*EXERCISE BRIEF*
Having found the line that holds "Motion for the", give that line and all lines after it again, word for word, through the end of the data below.

☆ ☆ ☆ ☆ ☆

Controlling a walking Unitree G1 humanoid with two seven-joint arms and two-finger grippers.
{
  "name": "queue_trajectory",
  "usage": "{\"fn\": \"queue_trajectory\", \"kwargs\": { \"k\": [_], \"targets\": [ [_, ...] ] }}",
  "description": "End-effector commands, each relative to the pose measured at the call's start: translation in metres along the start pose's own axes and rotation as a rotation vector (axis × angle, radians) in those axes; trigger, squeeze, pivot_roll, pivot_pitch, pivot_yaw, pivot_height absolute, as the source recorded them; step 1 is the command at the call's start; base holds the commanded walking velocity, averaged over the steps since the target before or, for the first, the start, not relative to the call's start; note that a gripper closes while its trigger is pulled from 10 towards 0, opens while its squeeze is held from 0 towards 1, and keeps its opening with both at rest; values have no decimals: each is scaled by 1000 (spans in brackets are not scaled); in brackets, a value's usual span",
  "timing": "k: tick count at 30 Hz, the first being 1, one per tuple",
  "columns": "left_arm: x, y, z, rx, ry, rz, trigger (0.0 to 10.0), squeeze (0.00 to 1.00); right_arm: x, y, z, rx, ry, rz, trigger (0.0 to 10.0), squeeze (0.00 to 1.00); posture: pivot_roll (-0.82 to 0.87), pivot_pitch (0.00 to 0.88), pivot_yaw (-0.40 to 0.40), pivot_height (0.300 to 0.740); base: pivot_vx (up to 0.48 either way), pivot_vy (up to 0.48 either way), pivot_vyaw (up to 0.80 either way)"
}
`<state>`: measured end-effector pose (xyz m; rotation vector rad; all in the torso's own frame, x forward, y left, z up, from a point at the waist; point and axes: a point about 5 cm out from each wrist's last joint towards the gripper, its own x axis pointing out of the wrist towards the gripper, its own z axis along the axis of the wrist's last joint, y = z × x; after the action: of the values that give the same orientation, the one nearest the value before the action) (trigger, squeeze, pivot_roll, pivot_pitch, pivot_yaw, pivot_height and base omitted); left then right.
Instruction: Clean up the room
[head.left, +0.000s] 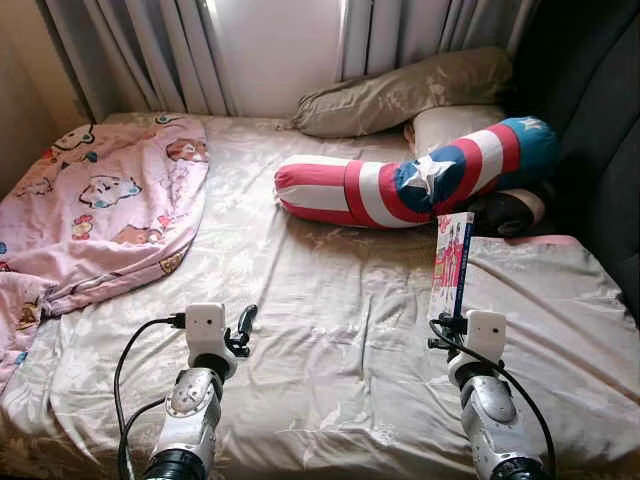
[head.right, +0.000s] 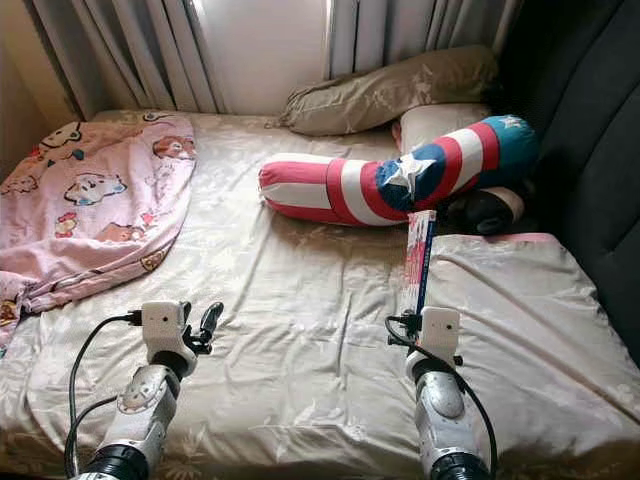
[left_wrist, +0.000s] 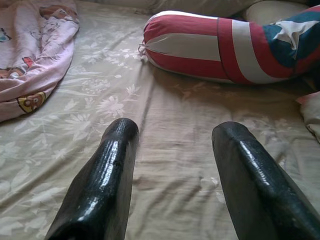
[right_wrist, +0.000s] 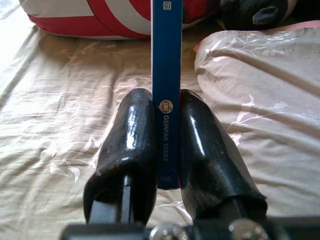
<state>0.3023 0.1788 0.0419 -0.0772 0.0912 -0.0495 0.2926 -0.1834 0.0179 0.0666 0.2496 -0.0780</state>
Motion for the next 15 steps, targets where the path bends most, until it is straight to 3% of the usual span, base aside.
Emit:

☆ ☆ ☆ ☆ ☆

*WRITTEN ANSWER*
Motion for the next 15 steps, targets where the path bends most, until it is straight to 3% of the usual span, base aside.
Emit:

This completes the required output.